Data section start

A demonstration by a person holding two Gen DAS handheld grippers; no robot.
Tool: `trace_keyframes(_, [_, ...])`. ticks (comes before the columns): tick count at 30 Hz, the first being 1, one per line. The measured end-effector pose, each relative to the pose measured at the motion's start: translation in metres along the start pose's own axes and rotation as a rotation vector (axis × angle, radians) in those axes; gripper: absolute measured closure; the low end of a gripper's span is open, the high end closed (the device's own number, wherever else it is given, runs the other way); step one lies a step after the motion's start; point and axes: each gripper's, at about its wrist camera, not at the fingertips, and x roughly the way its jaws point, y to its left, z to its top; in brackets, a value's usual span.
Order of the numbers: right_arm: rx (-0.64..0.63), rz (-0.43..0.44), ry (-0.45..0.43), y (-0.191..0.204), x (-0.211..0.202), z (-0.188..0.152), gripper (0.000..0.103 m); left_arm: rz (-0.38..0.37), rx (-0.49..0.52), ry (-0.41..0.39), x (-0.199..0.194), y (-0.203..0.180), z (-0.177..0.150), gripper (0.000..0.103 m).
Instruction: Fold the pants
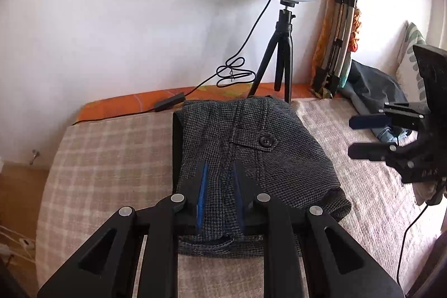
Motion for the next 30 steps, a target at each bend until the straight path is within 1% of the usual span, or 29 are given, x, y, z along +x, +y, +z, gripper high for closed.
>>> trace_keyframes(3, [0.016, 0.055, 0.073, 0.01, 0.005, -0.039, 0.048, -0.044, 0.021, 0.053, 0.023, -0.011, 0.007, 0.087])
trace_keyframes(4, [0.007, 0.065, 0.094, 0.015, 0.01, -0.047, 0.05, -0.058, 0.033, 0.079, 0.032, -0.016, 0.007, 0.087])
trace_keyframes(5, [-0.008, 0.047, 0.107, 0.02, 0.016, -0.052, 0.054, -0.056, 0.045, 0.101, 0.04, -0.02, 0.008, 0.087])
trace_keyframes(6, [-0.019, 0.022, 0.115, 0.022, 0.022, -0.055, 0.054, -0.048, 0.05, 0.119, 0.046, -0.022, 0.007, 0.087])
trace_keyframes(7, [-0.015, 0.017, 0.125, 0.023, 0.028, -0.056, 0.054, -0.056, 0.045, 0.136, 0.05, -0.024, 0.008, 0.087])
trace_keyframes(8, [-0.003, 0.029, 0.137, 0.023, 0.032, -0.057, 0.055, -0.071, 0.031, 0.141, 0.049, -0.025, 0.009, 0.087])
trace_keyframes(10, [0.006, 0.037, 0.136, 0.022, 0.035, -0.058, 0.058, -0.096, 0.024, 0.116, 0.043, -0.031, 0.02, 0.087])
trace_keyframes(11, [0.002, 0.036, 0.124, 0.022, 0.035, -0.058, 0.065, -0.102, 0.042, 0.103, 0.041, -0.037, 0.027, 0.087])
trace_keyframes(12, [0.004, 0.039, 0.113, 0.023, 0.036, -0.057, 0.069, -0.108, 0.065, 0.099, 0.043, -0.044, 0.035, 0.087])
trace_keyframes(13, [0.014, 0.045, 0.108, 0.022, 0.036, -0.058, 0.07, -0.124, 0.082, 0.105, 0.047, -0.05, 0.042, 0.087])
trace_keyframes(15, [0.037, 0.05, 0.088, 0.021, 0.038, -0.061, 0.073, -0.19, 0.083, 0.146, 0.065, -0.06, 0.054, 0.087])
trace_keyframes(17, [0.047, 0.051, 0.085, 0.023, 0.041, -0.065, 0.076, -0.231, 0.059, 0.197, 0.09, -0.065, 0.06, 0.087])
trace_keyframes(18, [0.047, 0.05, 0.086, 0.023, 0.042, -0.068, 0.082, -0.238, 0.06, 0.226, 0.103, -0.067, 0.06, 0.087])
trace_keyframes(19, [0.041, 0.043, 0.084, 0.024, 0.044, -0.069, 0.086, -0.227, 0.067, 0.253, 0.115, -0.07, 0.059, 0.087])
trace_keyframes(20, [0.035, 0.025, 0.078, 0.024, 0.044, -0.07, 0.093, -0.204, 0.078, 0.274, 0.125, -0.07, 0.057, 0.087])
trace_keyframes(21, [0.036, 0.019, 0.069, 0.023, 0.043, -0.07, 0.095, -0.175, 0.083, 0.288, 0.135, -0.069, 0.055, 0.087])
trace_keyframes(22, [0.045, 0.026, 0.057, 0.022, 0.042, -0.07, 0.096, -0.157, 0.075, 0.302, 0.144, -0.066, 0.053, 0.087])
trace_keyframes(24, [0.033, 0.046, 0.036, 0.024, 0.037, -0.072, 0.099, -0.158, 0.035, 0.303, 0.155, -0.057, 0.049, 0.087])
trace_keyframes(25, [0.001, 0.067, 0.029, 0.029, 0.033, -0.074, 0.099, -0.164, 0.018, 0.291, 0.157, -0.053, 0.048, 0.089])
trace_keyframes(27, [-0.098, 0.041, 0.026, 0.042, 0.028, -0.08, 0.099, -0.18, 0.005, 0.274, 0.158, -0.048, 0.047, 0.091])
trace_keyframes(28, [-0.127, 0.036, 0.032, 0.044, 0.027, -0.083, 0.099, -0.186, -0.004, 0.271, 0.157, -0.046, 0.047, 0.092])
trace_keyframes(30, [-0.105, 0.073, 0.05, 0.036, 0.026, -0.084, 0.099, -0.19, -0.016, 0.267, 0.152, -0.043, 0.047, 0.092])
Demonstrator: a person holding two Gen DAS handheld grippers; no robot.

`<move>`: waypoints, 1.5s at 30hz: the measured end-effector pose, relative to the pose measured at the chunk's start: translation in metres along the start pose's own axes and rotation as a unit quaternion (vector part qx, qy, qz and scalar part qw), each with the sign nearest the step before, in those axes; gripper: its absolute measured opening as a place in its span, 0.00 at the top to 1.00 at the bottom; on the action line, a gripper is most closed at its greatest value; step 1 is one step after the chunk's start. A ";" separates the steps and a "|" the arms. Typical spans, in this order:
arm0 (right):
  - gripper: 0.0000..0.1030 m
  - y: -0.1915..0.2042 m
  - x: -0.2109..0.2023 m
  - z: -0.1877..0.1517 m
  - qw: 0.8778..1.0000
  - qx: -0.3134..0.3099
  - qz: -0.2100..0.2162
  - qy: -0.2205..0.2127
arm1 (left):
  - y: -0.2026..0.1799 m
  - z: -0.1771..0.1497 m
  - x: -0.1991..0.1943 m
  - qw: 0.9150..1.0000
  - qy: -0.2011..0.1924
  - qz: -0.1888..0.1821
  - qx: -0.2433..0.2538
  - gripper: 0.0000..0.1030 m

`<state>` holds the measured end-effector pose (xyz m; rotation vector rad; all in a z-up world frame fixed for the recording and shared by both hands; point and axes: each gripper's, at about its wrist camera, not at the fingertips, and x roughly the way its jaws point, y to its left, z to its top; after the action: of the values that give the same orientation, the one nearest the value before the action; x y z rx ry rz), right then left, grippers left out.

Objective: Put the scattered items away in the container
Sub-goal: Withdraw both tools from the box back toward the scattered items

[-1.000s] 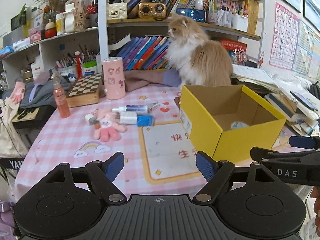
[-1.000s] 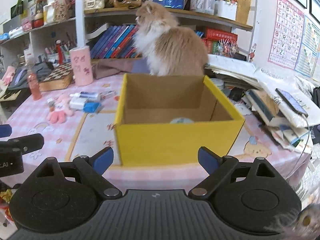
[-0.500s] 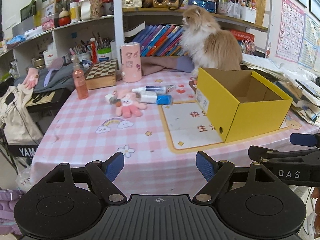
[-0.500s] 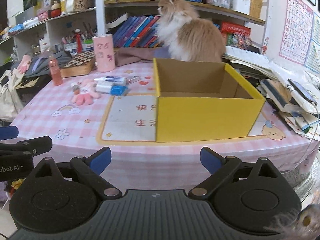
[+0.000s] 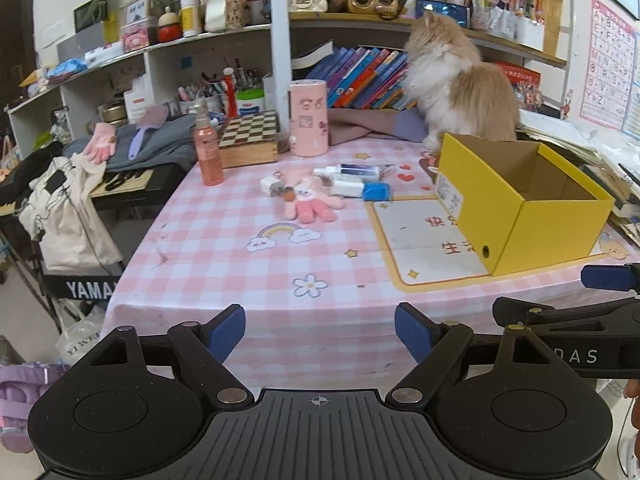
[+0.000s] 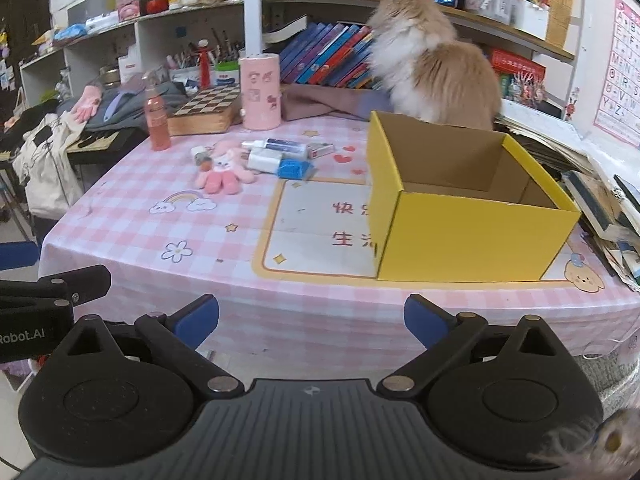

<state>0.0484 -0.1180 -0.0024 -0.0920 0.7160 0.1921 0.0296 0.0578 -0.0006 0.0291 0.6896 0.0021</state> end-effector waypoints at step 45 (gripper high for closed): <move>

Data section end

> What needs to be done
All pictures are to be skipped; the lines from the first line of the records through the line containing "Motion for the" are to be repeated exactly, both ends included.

> Solution for this task
A demonstration by a person holding two Gen DAS handheld grippers; no robot.
Tool: `trace_keyframes(_, [_, ...])`. ticks (comes before the columns): tick count at 30 Hz, the first being 1, one per line. The measured end-effector pose, each relative to the pose measured at the motion's start: translation in metres along the start pose's own axes and rotation as a rotation vector (axis × angle, radians) in those axes; gripper: absolute measured closure; the low end of a gripper's span is open, the high end closed (the device's own number, wherever else it is given, runs the other way); step one lies a step after the motion's start; point and axes: each gripper's, at about its wrist camera, not at the fingertips, and x roughly the way its jaws point, y to its left, z to its top; in brackets, a value's usual span.
Order of the numbers: right_arm: rx (-0.64..0.63), rz (-0.43..0.44), ry (-0.45..0.43), y (-0.191..0.204), x (-0.211..0.202), z (-0.188..0.152), gripper (0.000..0.103 m); left_arm: rz (-0.38..0.37), rx (-0.49..0.52), ry (-0.41..0.39), x (-0.199..0.194), y (-0.203..0.180), z (-0.177..0.150), gripper (0.000..0.103 m).
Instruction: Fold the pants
Motion for the next 30 steps, a target at each bend until the straight path is within 1% of the usual span, or 29 are given, x, y, z along +x, +y, +z, gripper high for closed.

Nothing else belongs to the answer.